Stephen Stanley, an economist at Santander US Capital Markets, said: “I have predicted for months that business investment will be the main driver of a softer economic performance this year, as executives postpone their capital projects until they have more clarity on policy.

“These data offer the first confirming evidence of that hypothesis.”

Non-defense capital goods orders excluding aircraft, a closely watched proxy for business spending plans, tumbled 1.3pc last month after a 0.3pc gain in March, the data showed.

Donald Trump has pledged to boost US manufacturing
Donald Trump has pledged to boost US manufacturing – Evan Vucci/AP Photo

Wall Street stocks jumped upon opening, as traders were encouraged by Donald Trump’s retreat on EU tariffs.

The blue chip S&P 500 index rose by as much as 1.2pc, while the tech-heavy Nasdaq rose by 1.3pc.

The Dow climbed by 0.9pc.


The US President wrote on his social media platform that he was pleased to hear that EU officials have already been in touch to agree dates for negotiating a deal.

Mr Trump said he hoped the bloc would “open up the European Nations for Trade with the United States of America”.

It comes after he on Sunday delayed plans to hit Brussels with tariffs of 50pc, giving the bloc until early July to negotiate a better outcome.


British retailers’ confidence has made the steepest dive in five years, after facing pressures from Rachel Reeves’ £26bn employer tax raid and uncertainty sparked by Donald Trump’s trade war.

A survey from the Confederation of British Industry found far more retailers expect their situation to worsen in the next three months than improve, at a net score of 29 percentage points – up from 19 points in February.

Retailers reported poor sales in May. They also expected a decline in staff numbers to accelerate, the survey found.

Ben Jones, lead economist at the CBI, said: “Firms are also feeling the impact of higher National Insurance contributions and the National Living Wage increase. Our quarterly survey suggests that retailers are cutting back on hiring, scaling back investment and expect to increase selling prices at the fastest pace for over a year.”


The world’s largest bank has cut the chances of a US recession from 60pc to 40pc after Donald Trump struck a deal with China

It means JP Morgan no longer thinks a recession is the most likely outcome for Mr Trump, after the world’s two biggest economies agreed to a truce.

The deal between Mr Trump and Chinese leader Xi Jinping means the US will lower additional tariffs from 145pc to 30pc, while China’s tariffs on some imports will be slashed from 125pc to 10pc.

JP Morgan analysts said: “We no longer see a recession as the baseline scenario, although the macro outlook remains fragile.”


While Britain struggles to shake off high inflation, in France consumer prices are now rising at the slowest pace since December 2020.
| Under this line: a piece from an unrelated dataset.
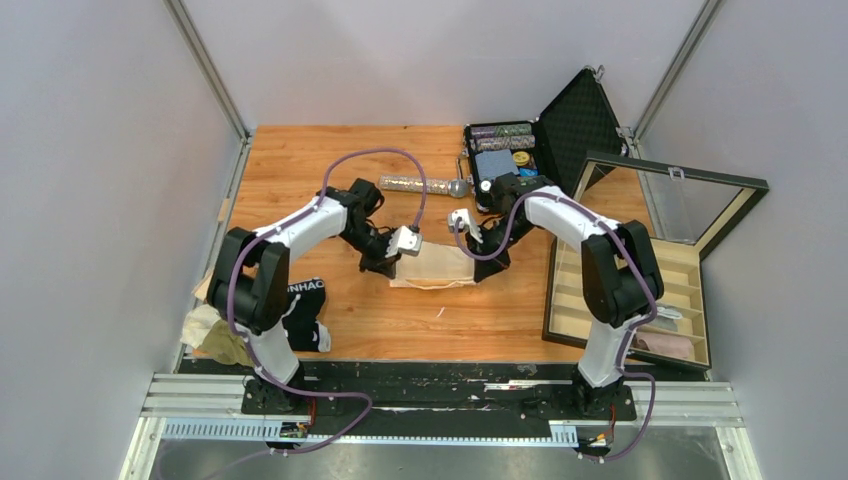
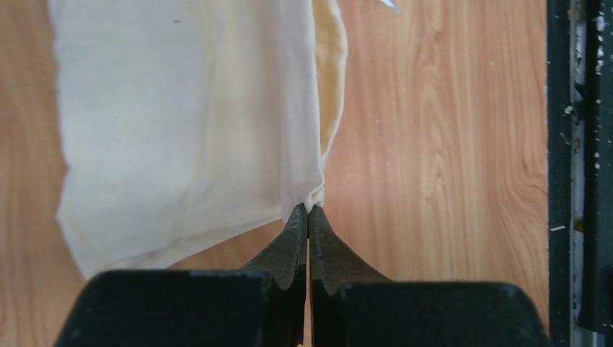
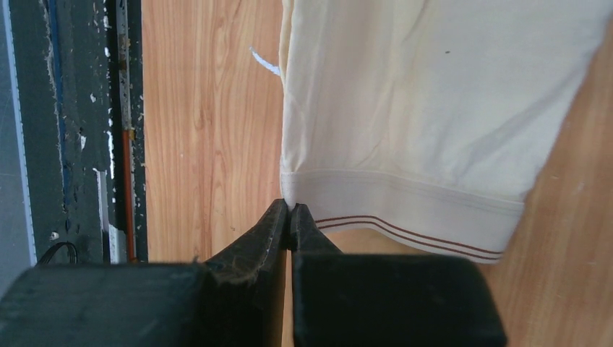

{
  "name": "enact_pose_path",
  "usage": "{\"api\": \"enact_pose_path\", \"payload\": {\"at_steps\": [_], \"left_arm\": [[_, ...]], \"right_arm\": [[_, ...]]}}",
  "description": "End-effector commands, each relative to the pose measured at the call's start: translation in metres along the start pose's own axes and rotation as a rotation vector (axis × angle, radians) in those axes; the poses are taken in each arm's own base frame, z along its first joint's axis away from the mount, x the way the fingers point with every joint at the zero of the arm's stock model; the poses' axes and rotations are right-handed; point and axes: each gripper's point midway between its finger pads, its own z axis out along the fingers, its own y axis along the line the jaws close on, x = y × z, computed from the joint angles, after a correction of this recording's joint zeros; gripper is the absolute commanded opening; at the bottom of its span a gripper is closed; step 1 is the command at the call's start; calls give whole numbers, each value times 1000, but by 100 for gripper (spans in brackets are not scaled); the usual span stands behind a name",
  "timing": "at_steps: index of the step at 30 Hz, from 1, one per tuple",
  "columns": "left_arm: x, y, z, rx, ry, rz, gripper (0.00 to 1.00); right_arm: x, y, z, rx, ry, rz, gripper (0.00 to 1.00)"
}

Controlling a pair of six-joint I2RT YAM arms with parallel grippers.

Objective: Roll the underwear
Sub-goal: Fold the underwear at the center of the board.

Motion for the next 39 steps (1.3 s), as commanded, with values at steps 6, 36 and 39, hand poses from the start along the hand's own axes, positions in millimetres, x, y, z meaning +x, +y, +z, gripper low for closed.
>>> {"api": "enact_pose_path", "payload": {"at_steps": [6, 36, 39], "left_arm": [[-16, 50, -13, 25, -53, -119, 0], [8, 125, -33, -83, -22, -288, 0], [11, 132, -33, -103, -37, -321, 0]], "right_arm": [[-11, -23, -18, -28, -71, 75, 0], [-26, -115, -32, 46, -91, 359, 0], [-33, -120, -33, 46, -114, 374, 0]]}}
Prices were only 0.6pc higher in May than a year earlier, raising the prospect of interest rate cuts on the continent.

The fall was driven by a 8.1pc drop in energy costs. It is part of a wider trend across the eurozone, with inflation expected to be below the 2pc central bank target in all of the largest economies.

The European Central Bank has cut its benchmark rate seven times in the last year from 4pc to 2.25pc.
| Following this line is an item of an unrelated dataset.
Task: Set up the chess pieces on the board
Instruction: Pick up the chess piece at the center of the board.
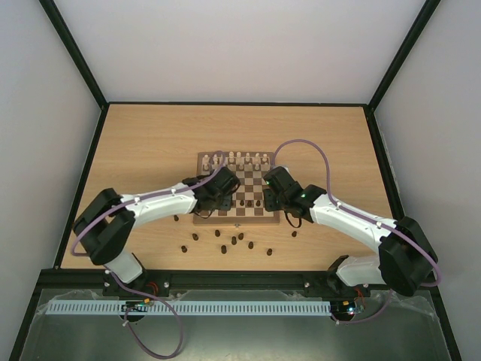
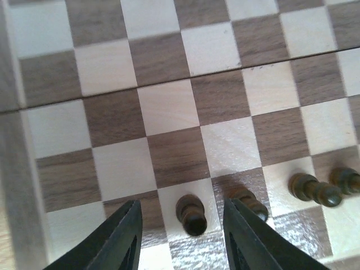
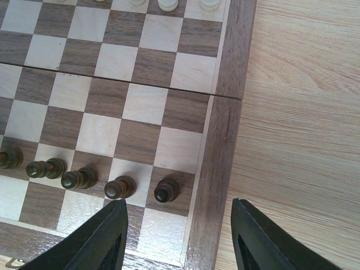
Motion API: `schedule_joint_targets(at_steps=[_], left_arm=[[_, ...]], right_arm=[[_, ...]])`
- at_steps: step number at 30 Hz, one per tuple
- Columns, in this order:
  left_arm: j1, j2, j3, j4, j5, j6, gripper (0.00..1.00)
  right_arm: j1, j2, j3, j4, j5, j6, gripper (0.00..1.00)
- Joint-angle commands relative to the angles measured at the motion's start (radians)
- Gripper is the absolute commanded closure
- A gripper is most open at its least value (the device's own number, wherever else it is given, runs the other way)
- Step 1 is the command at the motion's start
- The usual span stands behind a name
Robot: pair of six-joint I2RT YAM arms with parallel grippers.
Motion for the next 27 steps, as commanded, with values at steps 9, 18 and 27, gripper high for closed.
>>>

In contrast, the Bank of England’s base rate is still at 4.25pc, with analysts warning there may only be one cut this year.


European stocks are off to another strong day boosted by defence companies, as the market digests the news of Mr Trump’s tariff retreat.

The STOXX 600 index of the largest firms across the continent rose by as much as 0.5pc, after closing 1pc higher on Monday.

Britain’s largest defence company BAE Systems was trading 3pc higher, while the French aerospace and defence giant Thales was up 1.9pc and Airbus received a 1.6pc boost.


Europe’s manufacturing powerhouse is headed for the longest downturn in its post-war history, as Donald Trump’s looming tariffs threaten disaster.

Germany’s economy is poised to shrink by 0.3pc in 2025, as it struggles to shake itself out of slump fuelled by weak demand in China and trade tensions.

The boss of the German Chamber of Commerce and Industry, which made the forecasts, warned the new government must step up to avoid another “lost year”.

Helena Melnikov said: “This reinforces our fear that economic output will fall for the third year in a row for the first time in Germany’s post-war history. We must do everything we can to ensure that this is not a lost year.”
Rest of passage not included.